The Lamont administration said it’s taken the necessary steps to begin to address the problems.

“The Lamont administration has taken multiple steps to strengthen the school construction program, and the recent audit findings affirm those decisions,” Max Reiss, a spokesman for Lamont, said. “In recent months there has been a change in leadership in addition to augmenting accountability efforts in the form of additional independent audits to review previous work. Gov. Lamont made these proactive decisions to the benefit of Connecticut residents who rely on the state for their school buildings to be completed in a transparent and comprehensive fashion, in accordance with state law.”

The audit found that 19 out of 23 projects it reviewed exceeded the cost-per-square-foot guideline and three were missing any physical documentation. That means they should not have received all the funding they did.

“Based on the department’s policies, the building construction costs that exceed the cost cap and a proportionate share of consultant costs would be ineligible for state reimbursement.

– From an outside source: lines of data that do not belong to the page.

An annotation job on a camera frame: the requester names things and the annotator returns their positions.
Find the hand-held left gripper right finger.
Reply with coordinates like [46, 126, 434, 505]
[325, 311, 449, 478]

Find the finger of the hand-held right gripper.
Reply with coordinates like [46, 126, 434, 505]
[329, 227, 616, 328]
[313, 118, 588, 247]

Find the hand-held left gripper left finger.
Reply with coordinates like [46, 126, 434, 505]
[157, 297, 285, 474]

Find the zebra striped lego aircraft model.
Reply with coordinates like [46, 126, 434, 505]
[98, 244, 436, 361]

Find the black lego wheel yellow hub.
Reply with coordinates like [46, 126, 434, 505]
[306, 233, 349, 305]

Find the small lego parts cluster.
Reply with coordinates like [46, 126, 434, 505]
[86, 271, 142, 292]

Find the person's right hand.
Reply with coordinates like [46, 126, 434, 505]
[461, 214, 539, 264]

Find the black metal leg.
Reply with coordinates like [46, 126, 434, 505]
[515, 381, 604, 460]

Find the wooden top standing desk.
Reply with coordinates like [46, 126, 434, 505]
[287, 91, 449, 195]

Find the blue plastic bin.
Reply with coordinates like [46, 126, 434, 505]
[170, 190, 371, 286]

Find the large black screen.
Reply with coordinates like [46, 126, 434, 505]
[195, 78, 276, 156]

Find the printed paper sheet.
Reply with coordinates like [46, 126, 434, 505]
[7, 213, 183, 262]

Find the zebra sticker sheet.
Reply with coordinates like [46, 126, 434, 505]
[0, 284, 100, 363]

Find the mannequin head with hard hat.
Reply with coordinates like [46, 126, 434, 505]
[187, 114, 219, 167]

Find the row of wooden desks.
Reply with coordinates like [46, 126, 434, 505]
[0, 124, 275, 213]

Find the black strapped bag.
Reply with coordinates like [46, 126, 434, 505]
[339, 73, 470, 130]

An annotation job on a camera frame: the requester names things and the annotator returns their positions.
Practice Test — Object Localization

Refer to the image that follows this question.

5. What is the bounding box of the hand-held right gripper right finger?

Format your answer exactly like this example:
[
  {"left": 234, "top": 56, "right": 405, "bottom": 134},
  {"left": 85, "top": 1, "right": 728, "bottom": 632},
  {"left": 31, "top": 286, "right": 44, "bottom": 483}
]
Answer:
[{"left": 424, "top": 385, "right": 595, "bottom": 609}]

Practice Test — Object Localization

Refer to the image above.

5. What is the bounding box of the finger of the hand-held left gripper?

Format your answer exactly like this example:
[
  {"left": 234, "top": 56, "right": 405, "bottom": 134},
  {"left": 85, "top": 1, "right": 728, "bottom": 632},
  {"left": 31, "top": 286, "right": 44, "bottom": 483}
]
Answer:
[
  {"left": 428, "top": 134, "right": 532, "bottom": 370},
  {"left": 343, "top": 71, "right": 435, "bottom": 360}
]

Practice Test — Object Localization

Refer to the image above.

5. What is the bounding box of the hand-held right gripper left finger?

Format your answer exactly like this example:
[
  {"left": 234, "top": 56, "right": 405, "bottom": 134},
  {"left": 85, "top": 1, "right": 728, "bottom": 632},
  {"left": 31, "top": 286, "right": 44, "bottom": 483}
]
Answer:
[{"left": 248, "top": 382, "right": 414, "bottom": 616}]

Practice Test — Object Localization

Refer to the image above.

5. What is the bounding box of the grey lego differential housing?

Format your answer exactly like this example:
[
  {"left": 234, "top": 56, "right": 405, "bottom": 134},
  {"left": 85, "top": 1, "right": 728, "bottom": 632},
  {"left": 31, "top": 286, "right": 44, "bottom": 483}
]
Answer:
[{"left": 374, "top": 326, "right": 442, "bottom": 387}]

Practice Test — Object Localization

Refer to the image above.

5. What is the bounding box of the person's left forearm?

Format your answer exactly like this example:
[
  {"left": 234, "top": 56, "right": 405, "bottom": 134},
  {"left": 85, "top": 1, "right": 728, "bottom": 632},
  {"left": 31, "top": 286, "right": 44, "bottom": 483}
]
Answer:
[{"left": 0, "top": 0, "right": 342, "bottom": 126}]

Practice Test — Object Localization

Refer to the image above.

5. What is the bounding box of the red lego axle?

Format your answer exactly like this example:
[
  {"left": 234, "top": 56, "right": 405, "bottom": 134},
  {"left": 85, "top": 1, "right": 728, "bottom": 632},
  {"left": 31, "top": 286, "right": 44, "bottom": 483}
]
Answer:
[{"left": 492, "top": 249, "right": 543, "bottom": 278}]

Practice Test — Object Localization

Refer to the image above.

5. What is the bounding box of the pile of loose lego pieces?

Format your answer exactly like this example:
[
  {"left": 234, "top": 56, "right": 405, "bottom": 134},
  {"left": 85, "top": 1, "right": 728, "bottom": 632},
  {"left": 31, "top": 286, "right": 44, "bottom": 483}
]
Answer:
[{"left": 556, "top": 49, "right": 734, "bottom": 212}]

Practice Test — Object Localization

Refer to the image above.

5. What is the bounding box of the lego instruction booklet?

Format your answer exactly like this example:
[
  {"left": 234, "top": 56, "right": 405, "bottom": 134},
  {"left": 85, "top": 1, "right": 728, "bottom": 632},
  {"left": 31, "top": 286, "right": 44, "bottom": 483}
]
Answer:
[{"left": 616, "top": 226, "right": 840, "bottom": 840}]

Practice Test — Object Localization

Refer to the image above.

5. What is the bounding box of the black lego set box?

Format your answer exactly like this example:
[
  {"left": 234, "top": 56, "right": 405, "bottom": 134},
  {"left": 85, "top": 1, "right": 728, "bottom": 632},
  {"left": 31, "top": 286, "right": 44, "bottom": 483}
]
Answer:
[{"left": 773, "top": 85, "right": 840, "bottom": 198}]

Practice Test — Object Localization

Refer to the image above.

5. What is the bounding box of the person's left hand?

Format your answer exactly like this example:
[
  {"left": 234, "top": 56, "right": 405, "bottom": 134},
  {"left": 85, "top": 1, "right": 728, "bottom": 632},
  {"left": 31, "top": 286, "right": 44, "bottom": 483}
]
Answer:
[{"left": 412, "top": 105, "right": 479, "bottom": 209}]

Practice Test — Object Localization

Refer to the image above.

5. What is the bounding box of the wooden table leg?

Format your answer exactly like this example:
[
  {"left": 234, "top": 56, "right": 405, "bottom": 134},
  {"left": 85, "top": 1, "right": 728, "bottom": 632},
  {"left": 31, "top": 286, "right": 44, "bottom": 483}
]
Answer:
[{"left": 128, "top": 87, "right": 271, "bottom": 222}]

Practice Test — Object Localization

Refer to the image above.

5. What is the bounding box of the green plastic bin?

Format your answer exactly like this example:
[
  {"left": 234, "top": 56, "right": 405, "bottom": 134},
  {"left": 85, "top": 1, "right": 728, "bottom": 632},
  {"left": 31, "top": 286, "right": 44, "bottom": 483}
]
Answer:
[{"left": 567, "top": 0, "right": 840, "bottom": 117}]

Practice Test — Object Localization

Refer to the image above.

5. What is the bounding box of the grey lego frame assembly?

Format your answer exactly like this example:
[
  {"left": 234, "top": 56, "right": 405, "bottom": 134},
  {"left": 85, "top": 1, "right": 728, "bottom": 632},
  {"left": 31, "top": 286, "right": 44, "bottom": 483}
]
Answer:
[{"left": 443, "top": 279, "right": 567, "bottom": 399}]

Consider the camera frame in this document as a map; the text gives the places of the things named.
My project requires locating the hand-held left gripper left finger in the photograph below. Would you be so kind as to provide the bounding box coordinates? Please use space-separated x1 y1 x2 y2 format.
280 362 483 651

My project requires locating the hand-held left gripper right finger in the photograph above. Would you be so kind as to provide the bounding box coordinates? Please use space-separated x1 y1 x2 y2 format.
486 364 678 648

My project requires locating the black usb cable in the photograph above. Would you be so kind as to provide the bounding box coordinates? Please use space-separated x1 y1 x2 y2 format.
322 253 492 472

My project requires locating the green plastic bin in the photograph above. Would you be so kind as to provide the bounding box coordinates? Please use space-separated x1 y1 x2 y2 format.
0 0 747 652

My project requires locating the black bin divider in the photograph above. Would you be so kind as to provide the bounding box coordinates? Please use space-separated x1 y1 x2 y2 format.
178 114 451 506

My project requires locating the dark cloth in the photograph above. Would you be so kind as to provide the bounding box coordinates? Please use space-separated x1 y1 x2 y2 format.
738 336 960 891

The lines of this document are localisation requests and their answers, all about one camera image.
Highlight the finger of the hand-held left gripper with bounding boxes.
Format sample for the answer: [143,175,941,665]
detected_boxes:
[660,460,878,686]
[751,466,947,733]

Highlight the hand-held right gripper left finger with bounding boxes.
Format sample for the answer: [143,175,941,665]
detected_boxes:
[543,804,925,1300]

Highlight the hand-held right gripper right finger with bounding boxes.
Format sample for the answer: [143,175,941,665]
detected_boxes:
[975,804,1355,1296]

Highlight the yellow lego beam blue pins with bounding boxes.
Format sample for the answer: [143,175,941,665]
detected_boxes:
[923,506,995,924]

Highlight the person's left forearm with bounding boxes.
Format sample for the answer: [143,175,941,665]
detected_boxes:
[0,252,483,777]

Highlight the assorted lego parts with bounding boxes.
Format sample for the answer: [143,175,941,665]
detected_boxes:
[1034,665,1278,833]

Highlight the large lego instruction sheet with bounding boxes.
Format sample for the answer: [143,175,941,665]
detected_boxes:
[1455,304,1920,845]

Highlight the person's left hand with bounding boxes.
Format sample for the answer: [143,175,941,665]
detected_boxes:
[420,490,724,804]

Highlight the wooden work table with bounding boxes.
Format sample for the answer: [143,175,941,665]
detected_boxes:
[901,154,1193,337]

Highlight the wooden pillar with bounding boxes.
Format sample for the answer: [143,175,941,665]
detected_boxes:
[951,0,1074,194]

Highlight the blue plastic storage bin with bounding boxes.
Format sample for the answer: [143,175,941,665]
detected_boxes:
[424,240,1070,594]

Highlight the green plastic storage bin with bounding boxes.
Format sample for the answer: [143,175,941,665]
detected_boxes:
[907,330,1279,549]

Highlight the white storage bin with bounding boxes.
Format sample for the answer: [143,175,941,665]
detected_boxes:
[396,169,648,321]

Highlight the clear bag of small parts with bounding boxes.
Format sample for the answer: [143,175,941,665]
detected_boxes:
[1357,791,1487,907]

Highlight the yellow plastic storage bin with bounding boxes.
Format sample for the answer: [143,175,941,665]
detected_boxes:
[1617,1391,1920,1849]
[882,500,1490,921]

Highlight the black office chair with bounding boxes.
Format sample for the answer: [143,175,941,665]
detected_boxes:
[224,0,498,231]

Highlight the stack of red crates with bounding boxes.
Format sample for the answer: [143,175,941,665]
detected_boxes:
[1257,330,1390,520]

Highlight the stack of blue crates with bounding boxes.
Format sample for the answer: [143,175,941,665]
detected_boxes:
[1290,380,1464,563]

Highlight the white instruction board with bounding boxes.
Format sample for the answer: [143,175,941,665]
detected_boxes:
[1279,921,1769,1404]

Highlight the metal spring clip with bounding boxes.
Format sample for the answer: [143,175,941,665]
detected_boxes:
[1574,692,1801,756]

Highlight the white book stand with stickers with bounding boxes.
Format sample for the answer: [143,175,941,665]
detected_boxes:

However, the DAS commissioner has the authority to waive ineligible costs, allowing for the reimbursement of these costs,” the audit found. 

During the time of the audit the ability to waive those costs fell to Diamantis. 

“By not enforcing cost limits, school project costs may become excessive, and districts are reimbursed for otherwise ineligible costs,” the auditors wrote in their report. 

DAS said it’s in the process of hiring a new director for the program “and that individual will be tasked with working to improve capacity to maintain the cost per square foot within guidelines, track costs in a more detailed and systematic level and assess whether such guideline should be adjusted.”

The audit also found that six projects – totaling $253 million – of the 14 projects it examined exceed the two year limit to start construction.